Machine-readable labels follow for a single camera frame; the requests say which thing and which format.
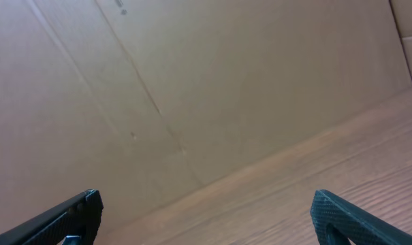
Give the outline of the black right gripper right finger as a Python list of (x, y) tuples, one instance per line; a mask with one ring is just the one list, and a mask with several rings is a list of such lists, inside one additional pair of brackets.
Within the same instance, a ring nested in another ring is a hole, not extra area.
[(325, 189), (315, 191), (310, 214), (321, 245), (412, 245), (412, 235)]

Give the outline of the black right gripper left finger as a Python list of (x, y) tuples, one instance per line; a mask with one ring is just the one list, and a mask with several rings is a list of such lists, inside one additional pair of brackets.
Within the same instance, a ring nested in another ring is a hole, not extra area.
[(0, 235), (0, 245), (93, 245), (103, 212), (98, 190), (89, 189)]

What is expected →
Please keep every line of the data the same when you reproduce it, and keep every picture out.

Response below →
Machine-readable labels follow for a single camera frame; the requests say which thing and which format.
Give the outline of the black right gripper right finger as a Python list of (x, y) tuples, one instance per line; a mask with one ring is just the one list, and a mask with several rings is a list of such lists, inside one additional pair of brackets.
Within the same instance, a ring nested in another ring is a hole, not extra area.
[(325, 189), (315, 191), (310, 214), (321, 245), (412, 245), (412, 235)]

Give the outline of the black right gripper left finger as a Python list of (x, y) tuples, one instance per line; a mask with one ring is just the one list, and a mask with several rings is a list of such lists, inside one additional pair of brackets.
Within the same instance, a ring nested in another ring is a hole, not extra area.
[(0, 235), (0, 245), (93, 245), (103, 212), (98, 190), (89, 189)]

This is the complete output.